INPUT below:

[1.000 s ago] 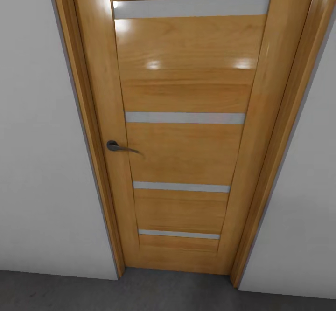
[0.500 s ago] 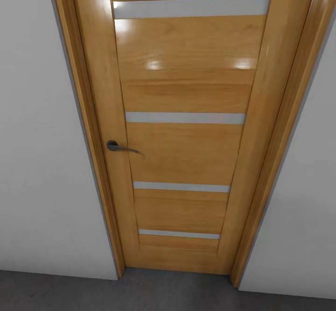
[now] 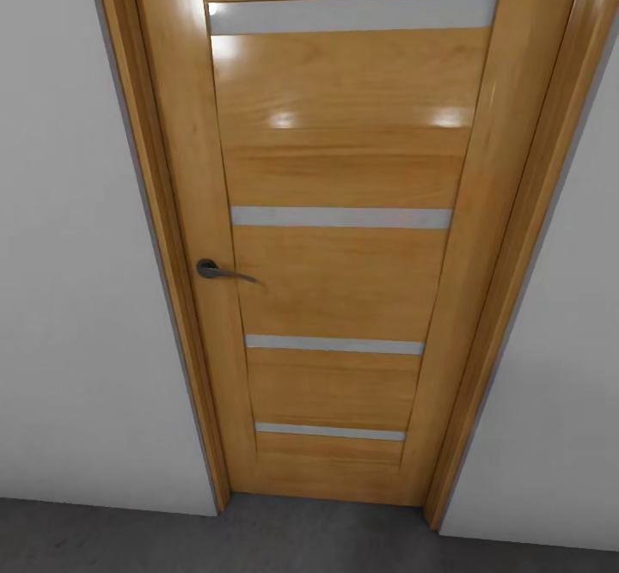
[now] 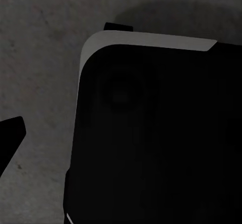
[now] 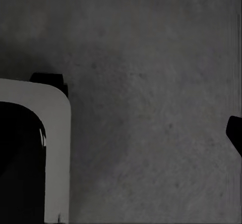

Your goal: Move the two storage containers from the living room to the garage. In the garage, place one container on the floor and stack the other container on top of it (either order is fine).

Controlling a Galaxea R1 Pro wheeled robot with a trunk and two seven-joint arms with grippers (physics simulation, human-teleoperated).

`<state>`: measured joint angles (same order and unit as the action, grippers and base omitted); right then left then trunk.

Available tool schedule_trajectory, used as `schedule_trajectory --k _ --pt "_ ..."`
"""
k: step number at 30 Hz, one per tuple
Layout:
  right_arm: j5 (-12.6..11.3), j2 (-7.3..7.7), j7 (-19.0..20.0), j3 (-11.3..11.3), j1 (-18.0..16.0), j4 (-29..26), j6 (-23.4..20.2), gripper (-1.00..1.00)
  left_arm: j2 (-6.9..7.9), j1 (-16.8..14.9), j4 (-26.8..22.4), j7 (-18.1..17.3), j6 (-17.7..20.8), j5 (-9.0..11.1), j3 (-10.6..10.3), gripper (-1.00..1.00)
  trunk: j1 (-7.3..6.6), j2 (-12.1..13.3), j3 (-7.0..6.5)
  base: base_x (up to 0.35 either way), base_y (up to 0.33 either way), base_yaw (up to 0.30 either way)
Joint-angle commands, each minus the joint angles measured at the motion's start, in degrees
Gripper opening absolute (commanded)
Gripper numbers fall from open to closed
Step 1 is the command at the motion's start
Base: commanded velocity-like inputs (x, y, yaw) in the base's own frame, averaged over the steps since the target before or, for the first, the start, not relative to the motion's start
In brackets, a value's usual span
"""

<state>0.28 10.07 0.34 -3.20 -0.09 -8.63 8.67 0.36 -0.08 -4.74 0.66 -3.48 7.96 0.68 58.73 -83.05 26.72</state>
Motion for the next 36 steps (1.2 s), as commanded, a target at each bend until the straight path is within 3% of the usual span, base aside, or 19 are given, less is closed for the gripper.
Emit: schedule_trajectory --k 1,11,16,26,31,36 --pt "0.0 0.09 0.0 -0.3 0.0 -0.4 0.1 1.00 -0.01 0.0 0.0 0.0 -0.1 0.4 0.0 1.00 0.00 0.0 0.05 0.000 0.000 0.000" --pt "0.2 0.45 -0.2 -0.3 -0.1 -5.2 -0.5 1.00 -0.01 0.0 0.0 0.0 -0.1 0.4 0.0 1.00 0.00 0.0 0.05 0.000 0.000 0.000" --pt "0.2 0.49 -0.5 -0.2 -0.1 -12.4 -6.3 1.00 -0.01 0.0 0.0 0.0 -0.1 0.4 0.0 1.00 0.00 0.0 0.05 0.000 0.000 0.000" --pt "0.3 1.41 -0.7 -0.2 -0.2 -20.4 -14.0 1.00 -0.01 0.0 0.0 0.0 -0.1 0.4 0.0 1.00 0.00 0.0 0.05 0.000 0.000 0.000" --pt "0.4 1.41 -1.3 -0.3 -3.1 -23.4 -19.0 1.00 -0.01 0.0 0.0 0.0 -0.1 0.4 0.0 1.00 0.00 0.0 0.05 0.000 0.000 0.000" --pt "0.6 1.19 -1.4 -0.3 -5.4 -23.8 -19.8 1.00 -0.01 0.0 0.0 0.0 -0.1 0.4 0.0 1.00 0.00 0.0 0.05 0.000 0.000 0.000"
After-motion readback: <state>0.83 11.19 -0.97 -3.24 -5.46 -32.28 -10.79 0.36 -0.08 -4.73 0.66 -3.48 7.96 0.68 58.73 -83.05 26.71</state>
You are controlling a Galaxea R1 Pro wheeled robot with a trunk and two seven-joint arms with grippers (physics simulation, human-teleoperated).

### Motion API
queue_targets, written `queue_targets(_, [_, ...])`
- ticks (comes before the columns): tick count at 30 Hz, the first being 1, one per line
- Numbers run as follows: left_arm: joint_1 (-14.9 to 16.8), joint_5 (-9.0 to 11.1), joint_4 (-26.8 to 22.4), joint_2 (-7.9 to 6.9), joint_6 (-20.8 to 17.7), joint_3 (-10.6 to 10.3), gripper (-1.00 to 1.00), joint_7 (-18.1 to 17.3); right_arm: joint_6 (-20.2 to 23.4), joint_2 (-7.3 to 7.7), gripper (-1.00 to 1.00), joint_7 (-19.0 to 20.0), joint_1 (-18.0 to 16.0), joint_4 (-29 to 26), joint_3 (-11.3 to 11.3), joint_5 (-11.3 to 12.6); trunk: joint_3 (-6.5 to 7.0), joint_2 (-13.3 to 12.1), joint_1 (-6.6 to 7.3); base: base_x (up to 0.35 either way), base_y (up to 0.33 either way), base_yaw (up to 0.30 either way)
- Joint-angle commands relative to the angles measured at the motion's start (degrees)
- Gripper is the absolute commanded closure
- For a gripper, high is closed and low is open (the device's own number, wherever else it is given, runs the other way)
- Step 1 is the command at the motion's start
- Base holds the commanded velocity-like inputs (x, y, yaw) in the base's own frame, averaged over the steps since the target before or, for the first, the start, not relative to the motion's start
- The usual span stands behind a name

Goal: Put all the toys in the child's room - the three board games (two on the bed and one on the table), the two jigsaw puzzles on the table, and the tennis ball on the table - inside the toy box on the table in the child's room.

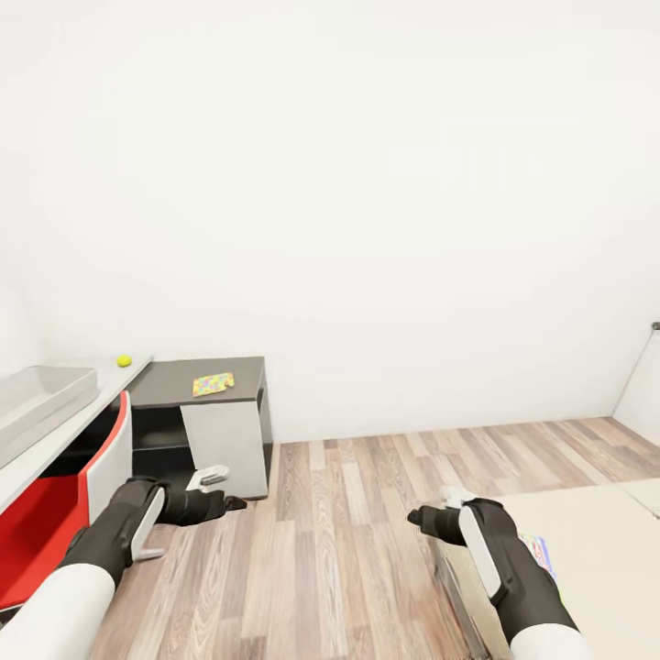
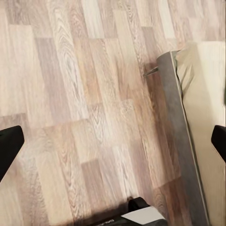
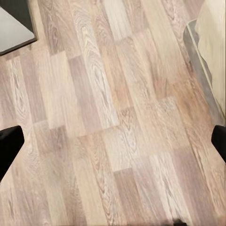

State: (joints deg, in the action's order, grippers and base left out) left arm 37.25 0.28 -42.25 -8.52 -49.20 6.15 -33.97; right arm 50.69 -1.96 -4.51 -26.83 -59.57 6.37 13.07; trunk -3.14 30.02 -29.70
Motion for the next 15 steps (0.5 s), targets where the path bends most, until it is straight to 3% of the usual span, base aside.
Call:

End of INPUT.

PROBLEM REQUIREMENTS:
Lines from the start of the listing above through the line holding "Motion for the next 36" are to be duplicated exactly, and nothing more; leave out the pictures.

ANSWER BOX:
[1.000 s ago] 
[0.500 s ago] 
[now] 
[now] 
[now] 

Your goal: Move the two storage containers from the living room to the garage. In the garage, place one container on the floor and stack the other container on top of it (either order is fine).

Controlling a Galaxea R1 Pro wheeled robot with a trunk and two seven-joint arms with grippers (physics simulation, human-teleoperated).

`<state>`: measured joint angles (same order and unit as the action, grippers and base omitted); right then left then trunk.

Available tool schedule_trajectory, used as `schedule_trajectory --k _ --pt "_ ..."`
"""
k: step number at 30 Hz, one per tuple
Layout:
  right_arm: j5 (-12.6..11.3), j2 (-7.3..7.7), j7 (-19.0..20.0), j3 (-11.3..11.3), j1 (-18.0..16.0), j4 (-29..26), j6 (-23.4..20.2), gripper (-1.00..1.00)
  left_arm: j2 (-6.9..7.9), j1 (-16.8..14.9), j4 (-26.8..22.4), j7 (-18.1..17.3), j6 (-17.7..20.8), j5 (-9.0..11.1), j3 (-10.6..10.3), gripper (-1.00..1.00)
  trunk: j1 (-7.3..6.6), j2 (-12.1..13.3), j3 (-7.0..6.5)
  base: base_x (up to 0.35 either way), base_y (up to 0.33 either way), base_yaw (up to 0.30 either way)
Joint-angle commands, each minus the joint angles measured at the motion's start, in degrees
Gripper opening absolute (commanded)
Gripper numbers fall from open to closed
Step 1 is the command at the motion's start
Base: commanded velocity-like inputs (x, y, yaw) in the base's own frame, averaged over the steps since the target before or, for the first, the start, not relative to the motion's start
In brackets, a value's usual span
"""

<state>0.28 10.07 0.34 -3.20 -0.09 -8.63 8.67 0.36 -0.08 -4.74 0.66 -3.48 7.96 0.68 58.73 -83.05 26.72</state>
Motion for the next 36 steps (1.2 s), as commanded, a target at each bend until the straight path is within 3% of the usual span, base aside, or 19 are given, less is closed for the gripper.

The answer has been given in its entirety.